**Requirement:** Of the entries that follow, how many lines hold the string "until"? Write the number and nothing more.

[Opening Extracted data section]

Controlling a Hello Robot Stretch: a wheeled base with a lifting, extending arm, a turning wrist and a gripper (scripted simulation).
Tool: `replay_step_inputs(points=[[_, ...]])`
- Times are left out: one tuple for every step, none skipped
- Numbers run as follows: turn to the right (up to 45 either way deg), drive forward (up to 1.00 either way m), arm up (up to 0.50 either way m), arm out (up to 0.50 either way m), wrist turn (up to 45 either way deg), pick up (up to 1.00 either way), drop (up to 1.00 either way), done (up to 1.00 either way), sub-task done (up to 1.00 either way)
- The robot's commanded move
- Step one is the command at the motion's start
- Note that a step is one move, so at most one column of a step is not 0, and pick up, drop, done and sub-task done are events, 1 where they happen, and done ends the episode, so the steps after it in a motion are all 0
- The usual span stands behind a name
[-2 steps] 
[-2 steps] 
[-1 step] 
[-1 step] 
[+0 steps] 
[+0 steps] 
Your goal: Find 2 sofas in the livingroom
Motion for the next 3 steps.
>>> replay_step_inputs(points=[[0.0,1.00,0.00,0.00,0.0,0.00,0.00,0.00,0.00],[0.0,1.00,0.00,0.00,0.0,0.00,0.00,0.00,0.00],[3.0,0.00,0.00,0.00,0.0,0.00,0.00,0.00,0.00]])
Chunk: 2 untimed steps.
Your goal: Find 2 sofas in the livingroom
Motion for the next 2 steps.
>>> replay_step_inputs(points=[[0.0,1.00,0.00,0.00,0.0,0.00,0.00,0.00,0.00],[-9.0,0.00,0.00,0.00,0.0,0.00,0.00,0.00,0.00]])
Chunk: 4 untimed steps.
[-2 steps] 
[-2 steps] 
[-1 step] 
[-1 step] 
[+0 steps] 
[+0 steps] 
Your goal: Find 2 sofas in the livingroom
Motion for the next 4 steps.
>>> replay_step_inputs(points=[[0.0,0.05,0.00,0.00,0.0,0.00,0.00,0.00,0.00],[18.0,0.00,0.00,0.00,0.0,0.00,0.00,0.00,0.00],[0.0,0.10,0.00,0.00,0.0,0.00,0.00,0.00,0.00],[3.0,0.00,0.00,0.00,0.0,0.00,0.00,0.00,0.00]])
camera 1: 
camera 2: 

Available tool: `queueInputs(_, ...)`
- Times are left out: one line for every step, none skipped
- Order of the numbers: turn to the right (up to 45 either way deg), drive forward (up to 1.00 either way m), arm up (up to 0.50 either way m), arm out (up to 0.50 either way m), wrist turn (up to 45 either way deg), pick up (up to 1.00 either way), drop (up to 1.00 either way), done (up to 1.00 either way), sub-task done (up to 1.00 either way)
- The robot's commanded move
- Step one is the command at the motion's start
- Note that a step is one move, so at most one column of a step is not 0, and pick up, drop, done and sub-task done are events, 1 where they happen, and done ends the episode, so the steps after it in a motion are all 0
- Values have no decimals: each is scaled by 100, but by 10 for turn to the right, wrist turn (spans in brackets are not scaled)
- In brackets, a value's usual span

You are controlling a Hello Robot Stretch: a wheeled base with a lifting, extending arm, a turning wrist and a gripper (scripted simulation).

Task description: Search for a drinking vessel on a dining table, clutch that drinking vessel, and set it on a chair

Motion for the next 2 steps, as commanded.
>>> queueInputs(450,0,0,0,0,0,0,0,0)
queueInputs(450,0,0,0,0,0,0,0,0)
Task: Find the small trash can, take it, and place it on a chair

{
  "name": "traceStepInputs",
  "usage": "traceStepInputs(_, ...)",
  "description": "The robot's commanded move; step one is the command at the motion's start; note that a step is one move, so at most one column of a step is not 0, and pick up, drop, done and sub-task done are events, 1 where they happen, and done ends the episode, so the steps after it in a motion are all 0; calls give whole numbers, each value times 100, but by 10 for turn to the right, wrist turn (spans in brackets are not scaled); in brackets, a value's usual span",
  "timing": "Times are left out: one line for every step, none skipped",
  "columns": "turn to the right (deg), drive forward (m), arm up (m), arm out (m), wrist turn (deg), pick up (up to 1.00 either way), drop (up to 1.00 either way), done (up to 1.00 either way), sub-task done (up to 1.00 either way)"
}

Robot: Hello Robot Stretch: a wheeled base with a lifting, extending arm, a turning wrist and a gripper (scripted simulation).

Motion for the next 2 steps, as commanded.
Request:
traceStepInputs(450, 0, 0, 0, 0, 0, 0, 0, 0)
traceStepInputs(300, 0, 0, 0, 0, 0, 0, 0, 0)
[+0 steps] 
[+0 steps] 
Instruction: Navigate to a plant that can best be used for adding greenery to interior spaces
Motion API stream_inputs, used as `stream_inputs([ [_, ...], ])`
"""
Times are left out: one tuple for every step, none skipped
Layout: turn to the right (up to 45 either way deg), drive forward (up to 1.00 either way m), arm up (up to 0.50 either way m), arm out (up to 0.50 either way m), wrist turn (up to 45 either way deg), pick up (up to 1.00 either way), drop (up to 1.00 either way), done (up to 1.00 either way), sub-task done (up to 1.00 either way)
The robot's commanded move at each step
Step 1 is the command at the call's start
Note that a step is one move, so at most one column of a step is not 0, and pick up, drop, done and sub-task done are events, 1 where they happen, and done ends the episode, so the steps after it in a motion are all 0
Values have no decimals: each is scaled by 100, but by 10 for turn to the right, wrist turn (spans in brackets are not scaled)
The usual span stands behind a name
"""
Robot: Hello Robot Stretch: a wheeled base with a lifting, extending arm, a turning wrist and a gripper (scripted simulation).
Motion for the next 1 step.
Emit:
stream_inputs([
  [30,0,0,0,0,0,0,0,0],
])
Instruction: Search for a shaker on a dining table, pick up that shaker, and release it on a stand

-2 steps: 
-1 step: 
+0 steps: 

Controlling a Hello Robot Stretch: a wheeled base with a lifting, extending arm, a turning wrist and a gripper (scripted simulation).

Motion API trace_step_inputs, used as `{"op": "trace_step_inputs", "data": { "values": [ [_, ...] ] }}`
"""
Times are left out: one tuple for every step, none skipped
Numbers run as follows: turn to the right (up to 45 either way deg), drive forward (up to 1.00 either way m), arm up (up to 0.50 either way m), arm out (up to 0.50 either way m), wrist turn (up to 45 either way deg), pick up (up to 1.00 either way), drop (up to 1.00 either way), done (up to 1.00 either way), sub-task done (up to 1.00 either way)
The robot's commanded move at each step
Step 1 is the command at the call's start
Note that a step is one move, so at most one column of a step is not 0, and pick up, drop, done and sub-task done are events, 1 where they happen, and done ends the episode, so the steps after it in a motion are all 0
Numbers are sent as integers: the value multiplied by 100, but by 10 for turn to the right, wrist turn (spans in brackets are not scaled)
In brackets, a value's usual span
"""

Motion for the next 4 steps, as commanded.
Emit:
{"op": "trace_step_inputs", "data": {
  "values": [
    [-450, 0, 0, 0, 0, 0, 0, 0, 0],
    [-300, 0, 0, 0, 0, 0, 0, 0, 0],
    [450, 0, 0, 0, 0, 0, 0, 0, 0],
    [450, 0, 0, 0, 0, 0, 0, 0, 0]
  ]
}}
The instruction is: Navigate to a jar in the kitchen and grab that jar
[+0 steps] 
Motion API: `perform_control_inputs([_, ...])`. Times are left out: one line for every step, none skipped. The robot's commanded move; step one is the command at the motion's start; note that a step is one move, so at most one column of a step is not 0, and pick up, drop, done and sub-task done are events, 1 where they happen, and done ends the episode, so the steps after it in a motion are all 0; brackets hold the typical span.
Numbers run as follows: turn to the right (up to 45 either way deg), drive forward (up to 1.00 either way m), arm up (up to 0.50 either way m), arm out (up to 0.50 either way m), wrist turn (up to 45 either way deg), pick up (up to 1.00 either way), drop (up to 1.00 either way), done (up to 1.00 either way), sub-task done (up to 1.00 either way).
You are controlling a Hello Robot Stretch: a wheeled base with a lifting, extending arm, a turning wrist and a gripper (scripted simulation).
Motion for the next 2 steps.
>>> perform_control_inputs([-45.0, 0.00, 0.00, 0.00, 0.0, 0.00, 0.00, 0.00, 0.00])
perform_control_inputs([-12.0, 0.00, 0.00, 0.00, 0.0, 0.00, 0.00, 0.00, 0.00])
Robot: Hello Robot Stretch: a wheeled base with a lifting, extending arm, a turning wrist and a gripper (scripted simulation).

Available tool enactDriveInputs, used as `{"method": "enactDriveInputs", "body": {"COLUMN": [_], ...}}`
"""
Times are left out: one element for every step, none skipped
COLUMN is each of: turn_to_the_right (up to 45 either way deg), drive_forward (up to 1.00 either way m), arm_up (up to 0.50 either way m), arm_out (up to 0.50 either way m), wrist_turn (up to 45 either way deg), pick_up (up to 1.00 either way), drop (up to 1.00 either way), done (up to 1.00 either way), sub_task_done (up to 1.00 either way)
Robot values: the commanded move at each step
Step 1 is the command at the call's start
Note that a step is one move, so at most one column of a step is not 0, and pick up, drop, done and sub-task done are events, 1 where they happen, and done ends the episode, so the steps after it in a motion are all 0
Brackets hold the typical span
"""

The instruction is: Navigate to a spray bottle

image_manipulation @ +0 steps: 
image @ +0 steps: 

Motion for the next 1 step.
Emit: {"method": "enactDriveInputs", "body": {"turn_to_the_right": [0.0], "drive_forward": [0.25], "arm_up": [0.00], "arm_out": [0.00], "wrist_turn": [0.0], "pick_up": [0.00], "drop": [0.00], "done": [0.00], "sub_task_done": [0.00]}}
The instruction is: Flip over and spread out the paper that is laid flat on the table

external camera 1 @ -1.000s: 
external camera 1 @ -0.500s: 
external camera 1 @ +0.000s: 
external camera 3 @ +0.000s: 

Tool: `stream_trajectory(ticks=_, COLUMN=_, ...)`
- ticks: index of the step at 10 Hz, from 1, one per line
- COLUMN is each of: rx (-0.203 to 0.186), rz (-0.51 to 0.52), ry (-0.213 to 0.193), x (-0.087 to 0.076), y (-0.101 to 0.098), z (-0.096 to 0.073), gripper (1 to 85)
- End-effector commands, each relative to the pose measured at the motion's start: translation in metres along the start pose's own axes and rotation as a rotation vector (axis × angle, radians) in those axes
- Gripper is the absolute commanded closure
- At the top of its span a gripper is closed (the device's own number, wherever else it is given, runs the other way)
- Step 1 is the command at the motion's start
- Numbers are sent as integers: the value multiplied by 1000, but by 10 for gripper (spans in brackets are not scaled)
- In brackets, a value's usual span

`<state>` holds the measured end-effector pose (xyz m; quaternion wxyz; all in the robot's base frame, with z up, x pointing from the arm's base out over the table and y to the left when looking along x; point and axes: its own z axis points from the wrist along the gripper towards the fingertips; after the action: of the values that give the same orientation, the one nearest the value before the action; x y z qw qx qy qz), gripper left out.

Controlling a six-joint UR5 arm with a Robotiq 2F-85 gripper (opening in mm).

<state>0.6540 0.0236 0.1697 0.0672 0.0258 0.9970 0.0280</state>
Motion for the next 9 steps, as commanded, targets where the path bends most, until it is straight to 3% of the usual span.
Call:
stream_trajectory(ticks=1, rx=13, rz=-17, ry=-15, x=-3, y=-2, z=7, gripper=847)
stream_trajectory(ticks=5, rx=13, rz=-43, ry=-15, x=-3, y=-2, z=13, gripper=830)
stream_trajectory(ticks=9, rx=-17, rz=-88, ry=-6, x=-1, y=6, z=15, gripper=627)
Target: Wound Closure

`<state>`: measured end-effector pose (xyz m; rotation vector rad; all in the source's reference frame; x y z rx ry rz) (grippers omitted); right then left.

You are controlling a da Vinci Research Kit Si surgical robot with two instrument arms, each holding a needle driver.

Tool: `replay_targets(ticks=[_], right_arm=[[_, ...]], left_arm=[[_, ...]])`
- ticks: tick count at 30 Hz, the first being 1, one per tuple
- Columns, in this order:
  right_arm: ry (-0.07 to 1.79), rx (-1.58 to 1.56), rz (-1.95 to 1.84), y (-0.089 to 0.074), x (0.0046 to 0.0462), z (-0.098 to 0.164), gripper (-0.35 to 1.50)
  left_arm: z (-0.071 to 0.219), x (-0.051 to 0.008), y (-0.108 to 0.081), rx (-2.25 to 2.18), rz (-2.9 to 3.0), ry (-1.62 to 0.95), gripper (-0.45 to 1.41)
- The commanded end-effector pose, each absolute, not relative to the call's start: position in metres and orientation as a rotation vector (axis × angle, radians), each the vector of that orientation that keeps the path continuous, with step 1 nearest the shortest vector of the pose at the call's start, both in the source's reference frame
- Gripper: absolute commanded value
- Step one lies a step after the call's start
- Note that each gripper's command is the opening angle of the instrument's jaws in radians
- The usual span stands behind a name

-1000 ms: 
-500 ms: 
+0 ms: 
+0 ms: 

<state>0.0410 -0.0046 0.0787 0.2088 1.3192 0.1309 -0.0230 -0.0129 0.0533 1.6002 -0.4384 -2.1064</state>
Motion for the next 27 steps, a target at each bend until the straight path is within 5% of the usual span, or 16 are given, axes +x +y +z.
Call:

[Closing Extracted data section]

**Task answer:** 2